Net profit after tax stood at NZ$15.8m for the half year ended 31 December 2010. This compares with a net profit of NZ$42.5m in the corresponding period last year.

Operating revenue increased by NZ$30.5m to NZ$652m compared with the same period last year, with Kiwibank and Datam being the main contributors to the improvement.

The postal business and store network produced lower revenues due to the continuing customer trend towards electronic mail and online transaction use.

However, overall the postal business has performed above expectations in the first half of the year.

While there is a continuing strong focus on cost management, expenditure was NZ$49.8m higher at NZ$638.8m, due mainly to a NZ$26m increase in bad debt provisioning (to NZ$45.5m) by Kiwibank, a one-off NZ$5.7m loss on sale of an Air Post aircraft, and ongoing cost pressures.

The result was also affected by a NZ$13m reduction in fair value gains in Kiwibank.

Group chief executive Brian Roche said the loss on sale of the aircraft is expected to be recouped over time by avoiding the associated, uneconomic, maintenance and servicing costs.

The Directors have declared an interim dividend of NZ$1.8m for the period, compared with NZ$5.7m for the same period last year.

Roche said that slow economic activity, digital substitution and competitive trading conditions remained immediate ongoing challenges, but he was optimistic about the longer-term future of the Group.
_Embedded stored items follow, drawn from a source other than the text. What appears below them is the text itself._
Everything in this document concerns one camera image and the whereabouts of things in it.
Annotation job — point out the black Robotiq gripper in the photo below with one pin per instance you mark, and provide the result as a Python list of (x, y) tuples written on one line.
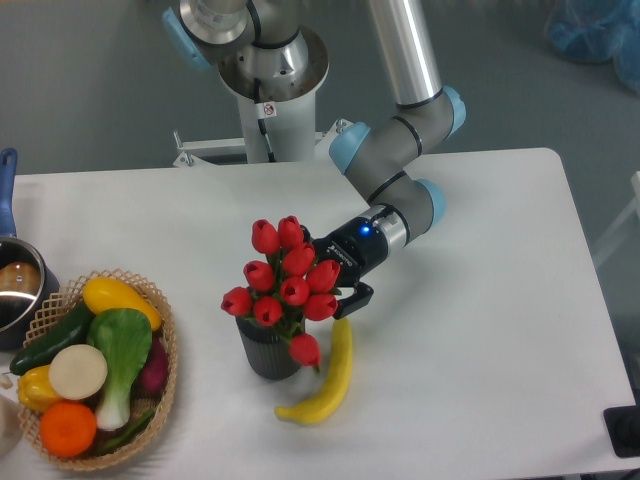
[(358, 247)]

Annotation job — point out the red tulip bouquet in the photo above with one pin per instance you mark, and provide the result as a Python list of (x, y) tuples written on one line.
[(290, 286)]

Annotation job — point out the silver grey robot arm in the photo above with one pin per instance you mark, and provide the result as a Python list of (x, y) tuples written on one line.
[(400, 209)]

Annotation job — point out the dark grey ribbed vase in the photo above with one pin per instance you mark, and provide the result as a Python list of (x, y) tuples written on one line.
[(267, 354)]

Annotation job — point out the yellow banana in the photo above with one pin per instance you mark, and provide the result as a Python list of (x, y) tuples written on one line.
[(331, 394)]

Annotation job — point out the purple sweet potato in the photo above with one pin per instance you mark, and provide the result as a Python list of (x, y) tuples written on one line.
[(153, 377)]

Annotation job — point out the green bok choy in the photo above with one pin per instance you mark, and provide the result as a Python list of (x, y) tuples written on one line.
[(124, 338)]

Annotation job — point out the yellow squash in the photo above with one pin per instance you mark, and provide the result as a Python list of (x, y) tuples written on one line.
[(103, 293)]

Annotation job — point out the green chili pepper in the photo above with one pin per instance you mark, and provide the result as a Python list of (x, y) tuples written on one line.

“We have taken a variety of initiatives to address the underlying performance of the Group, simplify the business and strengthen our customer focus, including our ongoing work in developing digital products. Our efforts are being directed through a revised structure comprising three new divisions – Customer Solutions and Services, Innovation and Technology, and Operations – in addition to the existing Kiwibank and joint venture courier businesses.”

Roche said that, excluding the higher debt provisioning, the core Kiwibank business continued to grow, although at a slower rate than in the corresponding period last year.

The increased provisioning related largely to loans to a small number of business ventures that had proved unsuccessful.

“Very few involve domestic homeowners and impaired assets represent just 0.49% of Kiwibank’s total assets.  The Kiwibank Board, however, is closely monitoring provisioning levels, as well as at-risk loans and credit policies,” he added.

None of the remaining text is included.